TASK PROMPT: Count the lines below that contain the word "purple" and give only the number.

DATA:
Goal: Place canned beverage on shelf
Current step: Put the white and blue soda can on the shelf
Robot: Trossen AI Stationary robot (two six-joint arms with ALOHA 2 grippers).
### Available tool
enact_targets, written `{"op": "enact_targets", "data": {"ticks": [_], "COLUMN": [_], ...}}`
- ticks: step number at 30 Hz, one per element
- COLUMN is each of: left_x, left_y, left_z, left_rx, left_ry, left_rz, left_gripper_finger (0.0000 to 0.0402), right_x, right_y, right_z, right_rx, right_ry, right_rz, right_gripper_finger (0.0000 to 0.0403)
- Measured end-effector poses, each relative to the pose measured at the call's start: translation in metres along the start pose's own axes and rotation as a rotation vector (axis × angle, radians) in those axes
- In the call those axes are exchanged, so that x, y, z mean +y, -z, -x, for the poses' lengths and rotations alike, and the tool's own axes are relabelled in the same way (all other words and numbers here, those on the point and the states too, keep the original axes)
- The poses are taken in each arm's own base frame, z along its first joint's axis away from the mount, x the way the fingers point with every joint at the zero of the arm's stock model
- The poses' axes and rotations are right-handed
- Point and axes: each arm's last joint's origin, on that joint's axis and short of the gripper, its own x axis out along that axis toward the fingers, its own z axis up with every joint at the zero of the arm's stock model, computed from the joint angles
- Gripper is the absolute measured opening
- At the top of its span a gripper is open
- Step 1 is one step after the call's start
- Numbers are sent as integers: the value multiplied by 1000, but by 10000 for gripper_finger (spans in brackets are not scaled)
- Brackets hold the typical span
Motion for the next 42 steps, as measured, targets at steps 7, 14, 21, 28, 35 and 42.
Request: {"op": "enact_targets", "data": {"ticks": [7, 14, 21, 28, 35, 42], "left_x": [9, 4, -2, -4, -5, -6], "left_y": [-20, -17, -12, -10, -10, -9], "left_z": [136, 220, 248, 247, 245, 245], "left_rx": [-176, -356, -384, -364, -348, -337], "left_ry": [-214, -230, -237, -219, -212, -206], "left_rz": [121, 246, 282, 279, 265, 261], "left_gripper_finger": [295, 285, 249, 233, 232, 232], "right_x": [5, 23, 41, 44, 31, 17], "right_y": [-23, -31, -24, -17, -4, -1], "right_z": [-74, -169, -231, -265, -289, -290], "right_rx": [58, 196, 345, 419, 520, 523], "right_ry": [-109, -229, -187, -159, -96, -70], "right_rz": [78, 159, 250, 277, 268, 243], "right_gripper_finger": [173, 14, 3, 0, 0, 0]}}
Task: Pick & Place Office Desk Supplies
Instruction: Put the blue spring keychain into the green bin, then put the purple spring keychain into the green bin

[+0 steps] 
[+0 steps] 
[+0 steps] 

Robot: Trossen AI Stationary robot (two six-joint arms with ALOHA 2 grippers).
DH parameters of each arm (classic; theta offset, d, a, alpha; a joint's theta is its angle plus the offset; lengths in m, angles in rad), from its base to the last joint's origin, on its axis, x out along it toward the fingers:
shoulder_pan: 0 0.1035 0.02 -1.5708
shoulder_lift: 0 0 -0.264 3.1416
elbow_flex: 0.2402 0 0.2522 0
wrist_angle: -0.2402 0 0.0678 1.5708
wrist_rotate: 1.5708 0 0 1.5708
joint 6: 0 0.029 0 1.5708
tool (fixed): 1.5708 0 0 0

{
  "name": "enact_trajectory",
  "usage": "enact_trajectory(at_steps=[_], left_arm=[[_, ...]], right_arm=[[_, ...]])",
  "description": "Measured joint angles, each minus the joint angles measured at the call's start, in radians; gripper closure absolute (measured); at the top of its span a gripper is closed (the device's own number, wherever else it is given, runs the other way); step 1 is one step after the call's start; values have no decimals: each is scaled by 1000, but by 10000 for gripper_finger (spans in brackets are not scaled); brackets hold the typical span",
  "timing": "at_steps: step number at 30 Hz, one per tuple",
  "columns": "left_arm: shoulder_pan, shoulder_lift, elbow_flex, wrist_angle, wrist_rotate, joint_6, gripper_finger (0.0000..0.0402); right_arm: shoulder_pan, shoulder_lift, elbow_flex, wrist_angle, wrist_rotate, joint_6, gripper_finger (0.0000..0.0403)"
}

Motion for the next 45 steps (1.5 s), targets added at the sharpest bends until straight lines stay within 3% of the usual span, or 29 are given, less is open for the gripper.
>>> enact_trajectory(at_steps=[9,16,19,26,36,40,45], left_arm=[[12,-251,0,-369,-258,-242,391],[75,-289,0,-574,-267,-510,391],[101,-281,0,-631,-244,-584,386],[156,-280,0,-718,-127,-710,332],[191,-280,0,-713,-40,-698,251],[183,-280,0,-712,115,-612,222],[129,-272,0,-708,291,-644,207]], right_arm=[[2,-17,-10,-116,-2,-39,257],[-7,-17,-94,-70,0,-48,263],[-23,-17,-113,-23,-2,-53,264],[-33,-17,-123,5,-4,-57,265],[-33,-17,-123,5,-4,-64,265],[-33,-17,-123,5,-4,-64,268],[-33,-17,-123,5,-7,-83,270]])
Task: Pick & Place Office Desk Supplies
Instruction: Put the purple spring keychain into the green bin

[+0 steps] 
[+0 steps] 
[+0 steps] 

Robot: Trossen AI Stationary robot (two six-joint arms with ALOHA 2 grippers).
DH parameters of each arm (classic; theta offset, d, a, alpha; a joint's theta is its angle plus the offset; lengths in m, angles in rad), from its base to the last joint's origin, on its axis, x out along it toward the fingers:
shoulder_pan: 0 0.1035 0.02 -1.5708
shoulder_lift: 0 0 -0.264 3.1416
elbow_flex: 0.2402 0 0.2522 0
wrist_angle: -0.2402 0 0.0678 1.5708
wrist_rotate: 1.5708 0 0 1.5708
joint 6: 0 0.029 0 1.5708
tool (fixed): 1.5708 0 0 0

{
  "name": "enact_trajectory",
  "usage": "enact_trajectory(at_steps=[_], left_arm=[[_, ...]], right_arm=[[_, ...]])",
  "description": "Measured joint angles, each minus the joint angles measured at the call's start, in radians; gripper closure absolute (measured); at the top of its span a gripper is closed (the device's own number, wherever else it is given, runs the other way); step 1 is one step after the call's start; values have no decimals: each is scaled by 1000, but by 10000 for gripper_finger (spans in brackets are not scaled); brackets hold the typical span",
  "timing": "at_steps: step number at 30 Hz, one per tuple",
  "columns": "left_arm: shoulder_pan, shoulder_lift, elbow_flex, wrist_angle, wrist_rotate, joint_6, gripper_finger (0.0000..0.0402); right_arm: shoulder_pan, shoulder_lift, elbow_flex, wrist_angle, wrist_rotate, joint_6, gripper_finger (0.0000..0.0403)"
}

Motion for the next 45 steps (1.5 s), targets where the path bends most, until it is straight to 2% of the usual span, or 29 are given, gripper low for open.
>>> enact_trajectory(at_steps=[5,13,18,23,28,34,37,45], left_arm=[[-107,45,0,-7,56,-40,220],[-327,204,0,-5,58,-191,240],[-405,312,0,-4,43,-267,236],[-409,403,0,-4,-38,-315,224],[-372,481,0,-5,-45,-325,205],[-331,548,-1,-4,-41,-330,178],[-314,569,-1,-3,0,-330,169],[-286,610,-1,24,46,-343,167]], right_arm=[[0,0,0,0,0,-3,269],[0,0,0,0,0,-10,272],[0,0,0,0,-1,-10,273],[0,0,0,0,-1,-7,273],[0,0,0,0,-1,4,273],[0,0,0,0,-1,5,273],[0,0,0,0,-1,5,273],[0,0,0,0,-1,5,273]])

REPLY: 2